### DIRECTIONS
Use the entries below and reproduce exactly the lines from the one containing "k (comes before" down to the one containing "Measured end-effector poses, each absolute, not", both of them included.
Top of DATA EXTRACT
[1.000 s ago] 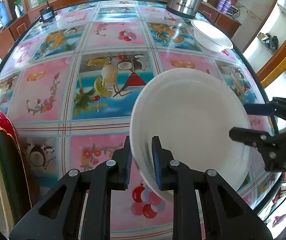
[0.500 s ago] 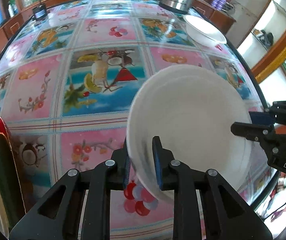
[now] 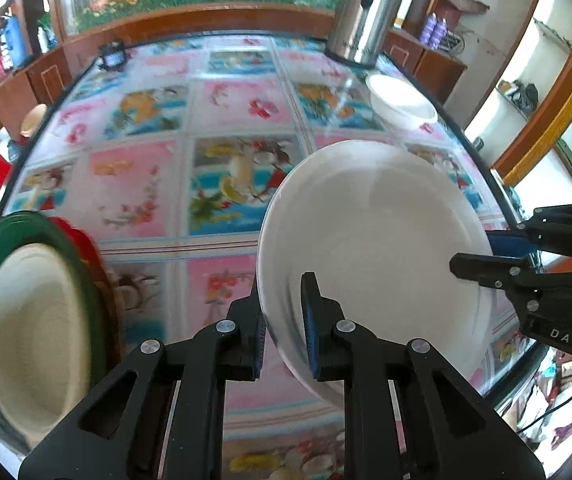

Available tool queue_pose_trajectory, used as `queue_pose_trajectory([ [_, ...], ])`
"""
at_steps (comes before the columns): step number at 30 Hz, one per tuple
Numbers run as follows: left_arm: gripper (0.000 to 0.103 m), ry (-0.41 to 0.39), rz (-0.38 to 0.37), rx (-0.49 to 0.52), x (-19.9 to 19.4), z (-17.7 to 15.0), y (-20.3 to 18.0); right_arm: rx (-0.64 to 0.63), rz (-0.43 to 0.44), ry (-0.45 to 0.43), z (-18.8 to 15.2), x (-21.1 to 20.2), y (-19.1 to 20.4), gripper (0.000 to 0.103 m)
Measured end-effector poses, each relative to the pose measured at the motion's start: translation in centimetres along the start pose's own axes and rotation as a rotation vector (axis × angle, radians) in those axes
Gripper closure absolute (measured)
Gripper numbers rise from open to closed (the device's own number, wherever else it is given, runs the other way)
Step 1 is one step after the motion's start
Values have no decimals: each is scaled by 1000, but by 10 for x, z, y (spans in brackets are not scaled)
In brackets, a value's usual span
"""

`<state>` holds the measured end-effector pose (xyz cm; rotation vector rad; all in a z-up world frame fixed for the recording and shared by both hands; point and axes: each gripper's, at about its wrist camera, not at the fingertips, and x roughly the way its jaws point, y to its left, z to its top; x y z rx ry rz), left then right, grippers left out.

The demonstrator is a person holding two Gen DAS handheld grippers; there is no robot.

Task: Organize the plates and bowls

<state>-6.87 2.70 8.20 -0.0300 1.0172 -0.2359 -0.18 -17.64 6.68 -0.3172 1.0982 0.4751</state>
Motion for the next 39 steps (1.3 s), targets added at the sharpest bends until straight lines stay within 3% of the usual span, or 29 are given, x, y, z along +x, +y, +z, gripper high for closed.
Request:
queue_pose_trajectory([
  [17,87,-128,108,-155,-78,-27,107,-195,59,-63,65,-3,108,81],
  [32,87,-168,147,-285,-101,-45,179,-294,100,-59,103,15,173,81],
  [39,87,-145,161,-327,-92,-57,202,-325,111,-23,113,34,196,81],
])
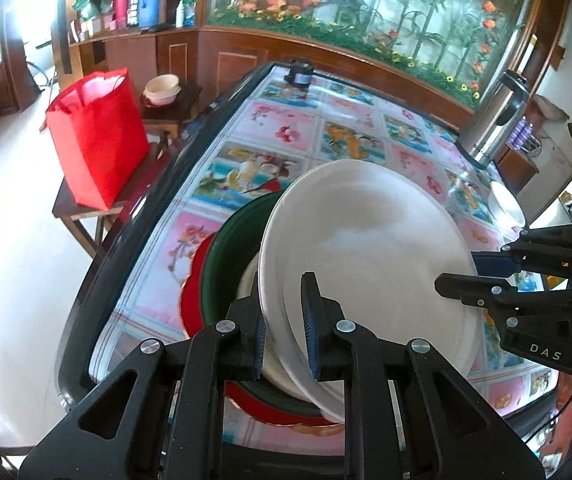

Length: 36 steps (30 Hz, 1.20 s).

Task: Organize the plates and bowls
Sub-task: 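Lower the white bowl into the green basin onto the beige plate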

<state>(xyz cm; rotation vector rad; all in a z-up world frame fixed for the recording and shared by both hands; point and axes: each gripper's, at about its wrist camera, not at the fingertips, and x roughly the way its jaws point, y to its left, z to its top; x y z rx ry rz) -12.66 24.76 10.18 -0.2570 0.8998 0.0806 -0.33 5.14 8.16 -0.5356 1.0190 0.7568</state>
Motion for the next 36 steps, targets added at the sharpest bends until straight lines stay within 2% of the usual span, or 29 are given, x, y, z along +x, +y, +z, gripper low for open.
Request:
queue_pose_trajectory([
  [12,87,21,19,-10,16,-6,9,-15,-7,55,3,20,7,79],
  [30,87,6,101,11,34,-11,4,21,17,49,0,32,2,75],
  [34,87,1,118,16,35,-11,2,29,23,39,-2,31,1,66],
  [36,87,-3,122,13,35,-11,3,35,26,41,-3,32,-1,65],
])
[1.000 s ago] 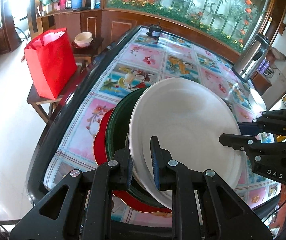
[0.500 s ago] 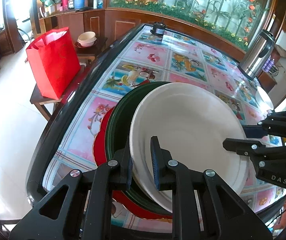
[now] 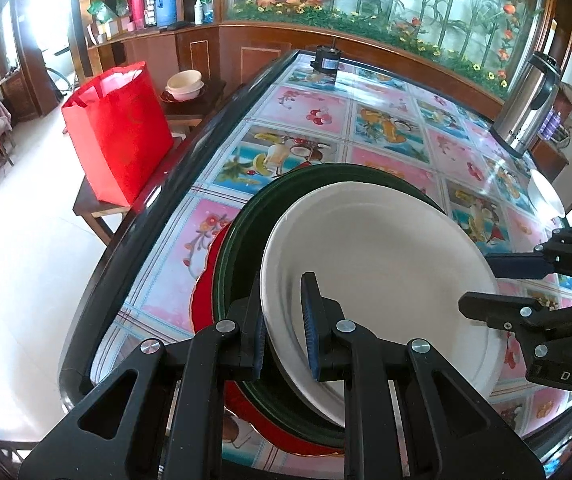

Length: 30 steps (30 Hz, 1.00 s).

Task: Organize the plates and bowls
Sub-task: 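Lower the white bowl into the green basin onto the beige plate, then open both tools and move them back to the white bowl by the thermos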

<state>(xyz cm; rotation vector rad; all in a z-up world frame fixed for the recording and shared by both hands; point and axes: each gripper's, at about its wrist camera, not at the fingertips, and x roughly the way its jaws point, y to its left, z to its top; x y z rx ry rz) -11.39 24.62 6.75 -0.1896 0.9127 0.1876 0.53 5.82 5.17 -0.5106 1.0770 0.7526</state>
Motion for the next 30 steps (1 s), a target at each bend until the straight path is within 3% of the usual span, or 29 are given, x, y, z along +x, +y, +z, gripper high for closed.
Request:
queue_pose_trajectory([
  [5,87,-23,10,-15,-6,2,3,24,17,-16,-7,-4,-6,63],
  [16,62,-118,64,-26,-29,9,4,93,70,-68,-28,-19,-18,54],
  [21,59,-157,66,-31,-41,14,-3,133,81,-79,-41,-23,-31,51],
  [26,59,-175,37,2,-51,17,-25,178,76,-89,-58,-31,-47,50],
  [30,56,-183,-30,42,-56,18,-57,229,66,-92,-77,-37,-66,49],
])
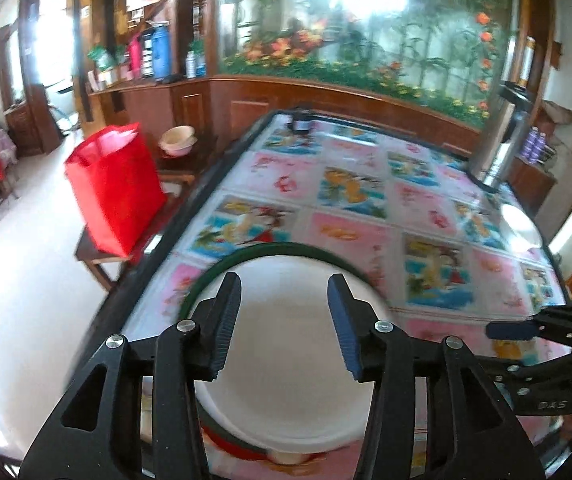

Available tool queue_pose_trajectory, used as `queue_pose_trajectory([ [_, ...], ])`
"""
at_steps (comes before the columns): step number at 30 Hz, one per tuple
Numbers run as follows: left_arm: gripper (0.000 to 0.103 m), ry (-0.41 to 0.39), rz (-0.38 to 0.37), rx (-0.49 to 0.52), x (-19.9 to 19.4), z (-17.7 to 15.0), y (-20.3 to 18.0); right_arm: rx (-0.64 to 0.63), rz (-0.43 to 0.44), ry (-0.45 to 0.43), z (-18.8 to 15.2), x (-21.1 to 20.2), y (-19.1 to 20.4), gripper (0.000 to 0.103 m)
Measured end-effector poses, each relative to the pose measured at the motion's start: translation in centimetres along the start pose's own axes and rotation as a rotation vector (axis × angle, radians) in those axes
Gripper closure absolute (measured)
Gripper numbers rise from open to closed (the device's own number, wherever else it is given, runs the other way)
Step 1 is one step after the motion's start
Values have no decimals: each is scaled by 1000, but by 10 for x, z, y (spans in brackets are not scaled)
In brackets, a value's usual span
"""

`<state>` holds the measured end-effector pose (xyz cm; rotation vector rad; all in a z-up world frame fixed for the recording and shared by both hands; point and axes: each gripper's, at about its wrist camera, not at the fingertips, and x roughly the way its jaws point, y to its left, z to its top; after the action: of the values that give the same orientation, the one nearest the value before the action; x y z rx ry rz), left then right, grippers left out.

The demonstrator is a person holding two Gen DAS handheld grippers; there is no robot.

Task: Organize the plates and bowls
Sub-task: 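Open both tools and move them back to the white bowl by the thermos, then close both tools on the second white bowl rim and lift it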

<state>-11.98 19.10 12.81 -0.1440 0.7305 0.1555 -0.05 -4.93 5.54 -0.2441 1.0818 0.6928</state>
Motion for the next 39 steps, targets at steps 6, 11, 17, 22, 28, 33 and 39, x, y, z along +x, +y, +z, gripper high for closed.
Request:
queue_pose_trajectory([
  [6,48,-11,-122,109,-3,1,-71,92,-25,-13,-29,-18,-36,47],
  [11,48,28,-229,208,1,-1,-135,197,-57,-36,-60,-44,-76,45],
  [17,48,68,-311,288,5,-10,-200,303,-94,-84,-89,-78,-120,42],
  [22,48,112,-345,355,13,-21,-245,378,-126,-108,-113,-97,-154,41],
  [28,48,156,-359,389,27,-28,-282,452,-142,-129,-139,-111,-188,40],
  [33,48,180,-358,357,42,-23,-296,515,-157,-141,-157,-118,-217,39],
  [39,48,215,-327,332,67,-18,-306,562,-176,-155,-167,-126,-248,37],
])
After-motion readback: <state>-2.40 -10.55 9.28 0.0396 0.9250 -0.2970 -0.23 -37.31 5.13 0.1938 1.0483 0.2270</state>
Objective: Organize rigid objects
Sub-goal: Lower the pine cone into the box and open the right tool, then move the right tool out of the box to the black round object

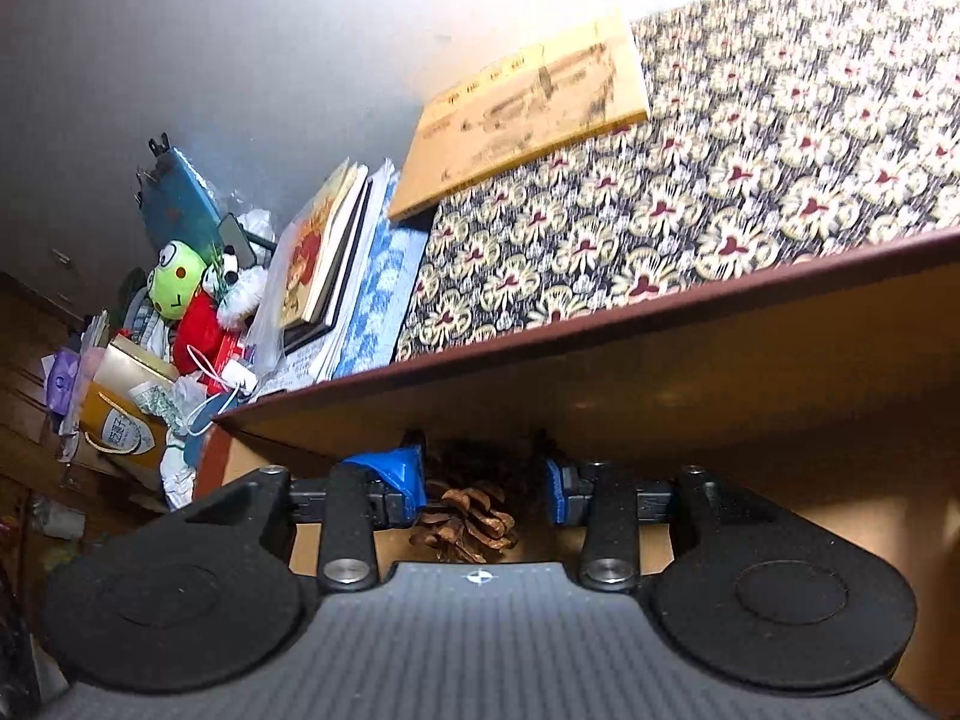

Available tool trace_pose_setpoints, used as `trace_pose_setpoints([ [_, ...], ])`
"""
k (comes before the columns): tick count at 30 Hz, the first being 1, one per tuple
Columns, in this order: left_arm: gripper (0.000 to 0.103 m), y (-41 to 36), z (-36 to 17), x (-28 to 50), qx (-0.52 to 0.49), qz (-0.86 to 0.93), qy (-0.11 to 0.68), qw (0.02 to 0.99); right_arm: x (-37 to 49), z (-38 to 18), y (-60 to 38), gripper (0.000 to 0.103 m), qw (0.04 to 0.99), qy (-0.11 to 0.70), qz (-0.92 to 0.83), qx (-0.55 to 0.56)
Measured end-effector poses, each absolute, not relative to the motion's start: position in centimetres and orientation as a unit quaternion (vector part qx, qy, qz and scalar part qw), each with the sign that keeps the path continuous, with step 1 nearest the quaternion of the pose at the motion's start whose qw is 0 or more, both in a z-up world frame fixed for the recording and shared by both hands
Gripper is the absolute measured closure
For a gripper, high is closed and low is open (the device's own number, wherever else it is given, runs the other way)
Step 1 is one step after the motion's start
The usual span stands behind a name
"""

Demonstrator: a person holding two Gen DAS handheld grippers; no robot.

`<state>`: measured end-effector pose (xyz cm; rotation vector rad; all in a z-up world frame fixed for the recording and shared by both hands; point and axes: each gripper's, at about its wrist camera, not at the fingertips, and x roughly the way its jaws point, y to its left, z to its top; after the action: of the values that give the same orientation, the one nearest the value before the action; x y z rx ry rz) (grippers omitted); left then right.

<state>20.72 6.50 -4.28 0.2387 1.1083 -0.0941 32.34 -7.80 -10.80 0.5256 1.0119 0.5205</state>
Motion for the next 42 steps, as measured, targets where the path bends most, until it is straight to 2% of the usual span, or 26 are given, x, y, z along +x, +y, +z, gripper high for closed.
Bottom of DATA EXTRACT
### TASK RESPONSE
k (comes before the columns): tick count at 30 Hz, the first being 1, one per tuple
Columns, in this order: left_arm: gripper (0.000 to 0.103 m), y (-41 to 36), z (-36 to 17), x (-28 to 50), qx (-0.52 to 0.49), qz (-0.86 to 0.93), qy (-0.11 to 0.68), qw (0.02 to 0.99); right_arm: x (-37 to 49), z (-38 to 18), y (-60 to 38), gripper (0.000 to 0.103 m), qw (0.04 to 0.99), qy (-0.11 to 0.70), qz (-0.92 to 0.83), qx (-0.55 to 0.56)
Measured end-effector poses, each absolute, not relative to the motion's start: position in centimetres and orientation as a unit quaternion (vector part qx, qy, qz and scalar part qw), each with the sign that keeps the path continuous, with step 1 nearest the quaternion of the pose at the motion's start whose qw is 0 or more, both in a z-up world frame fixed for the recording and shared by both hands

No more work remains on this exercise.